Source data>
----------
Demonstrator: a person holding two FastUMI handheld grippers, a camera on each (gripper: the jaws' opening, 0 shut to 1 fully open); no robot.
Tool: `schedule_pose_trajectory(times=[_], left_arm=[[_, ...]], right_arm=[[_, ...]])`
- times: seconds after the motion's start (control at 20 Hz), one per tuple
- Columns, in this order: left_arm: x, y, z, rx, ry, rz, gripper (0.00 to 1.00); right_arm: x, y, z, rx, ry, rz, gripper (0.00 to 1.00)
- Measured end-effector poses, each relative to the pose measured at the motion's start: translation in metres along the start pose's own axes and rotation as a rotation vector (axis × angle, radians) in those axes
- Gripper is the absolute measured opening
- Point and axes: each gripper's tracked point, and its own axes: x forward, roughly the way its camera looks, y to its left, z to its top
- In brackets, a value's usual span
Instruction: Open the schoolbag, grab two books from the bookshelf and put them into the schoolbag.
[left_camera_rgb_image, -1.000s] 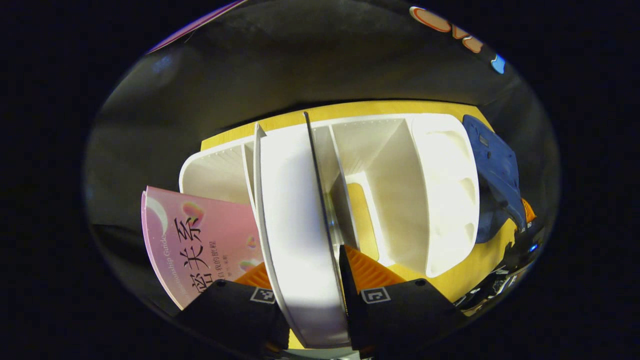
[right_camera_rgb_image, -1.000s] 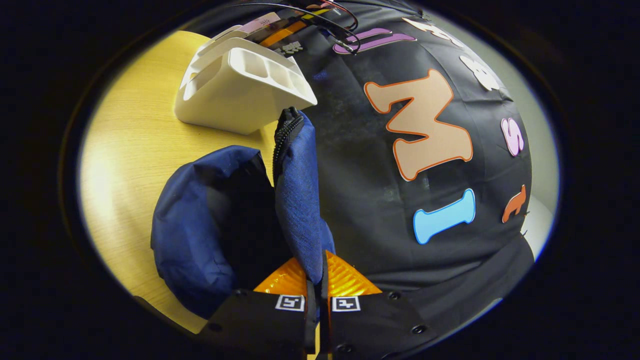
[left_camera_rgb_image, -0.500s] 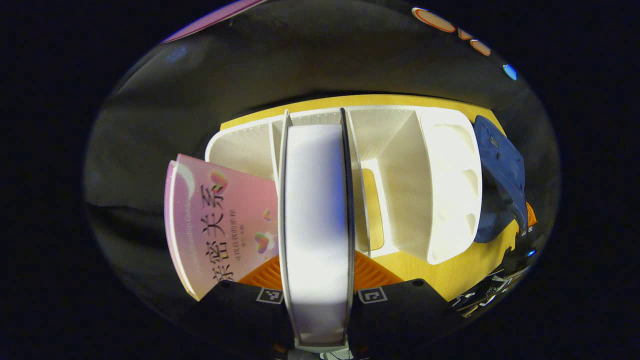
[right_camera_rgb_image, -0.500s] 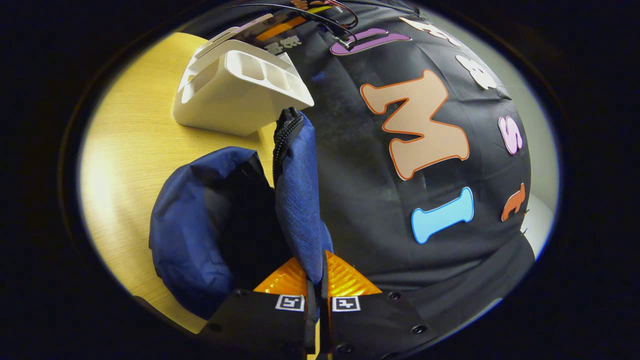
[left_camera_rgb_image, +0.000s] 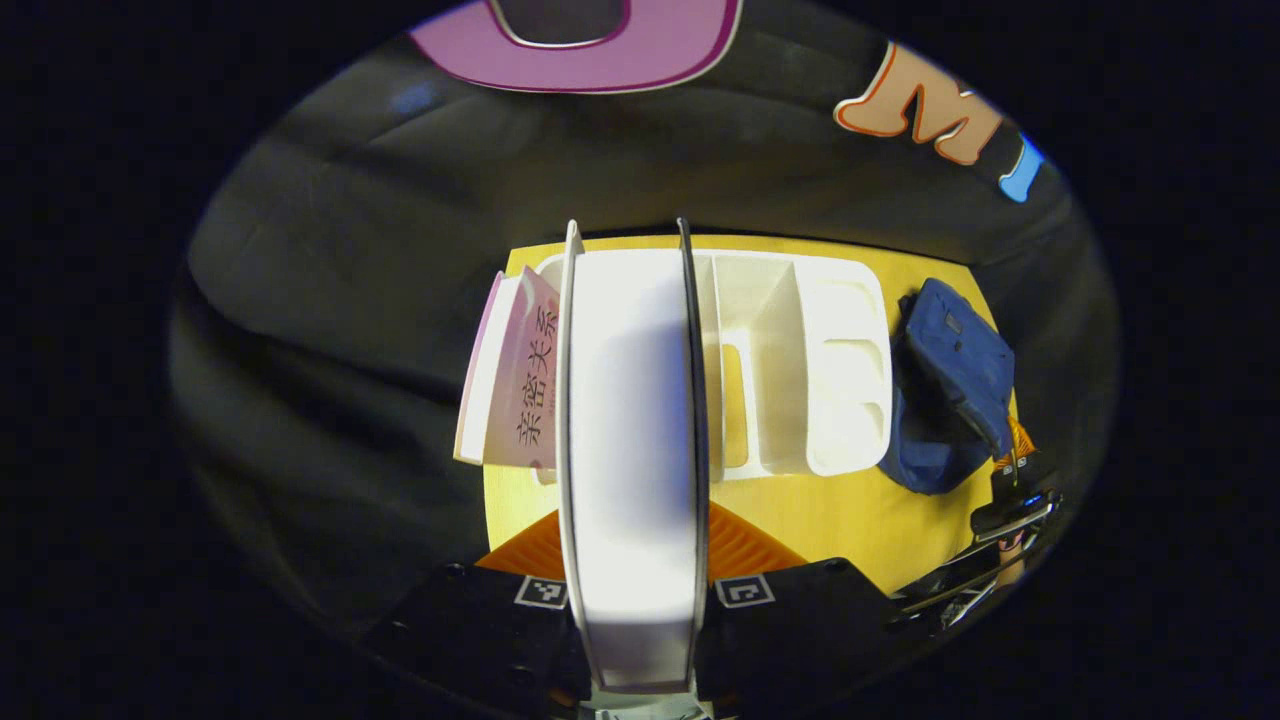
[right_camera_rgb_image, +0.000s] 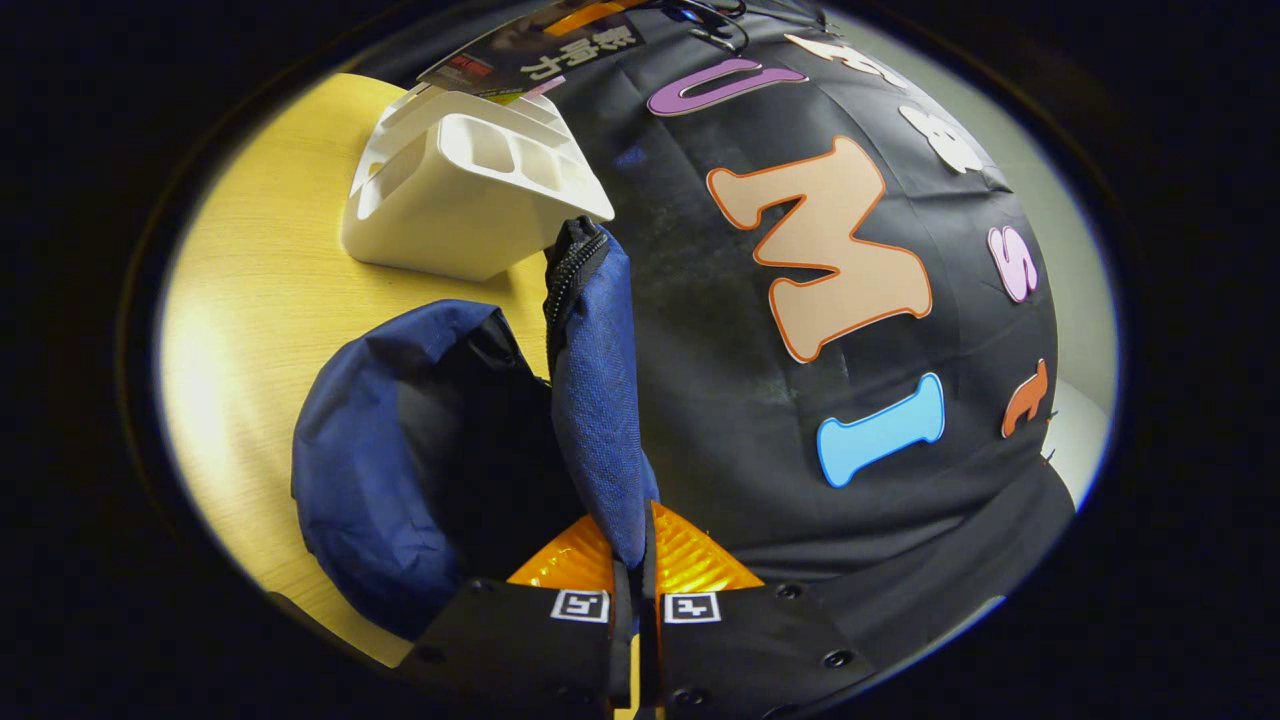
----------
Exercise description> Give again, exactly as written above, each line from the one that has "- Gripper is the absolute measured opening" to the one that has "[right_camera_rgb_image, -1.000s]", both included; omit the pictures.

Task answer>
- Gripper is the absolute measured opening
- Point and axes: each gripper's tracked point, and its own axes: x forward, roughly the way its camera looks, y to its left, z to its top
- In brackets, a value's usual span
Instruction: Open the schoolbag, grab two books from the bookshelf and put them into the schoolbag.
[left_camera_rgb_image, -1.000s] 
[right_camera_rgb_image, -1.000s] 

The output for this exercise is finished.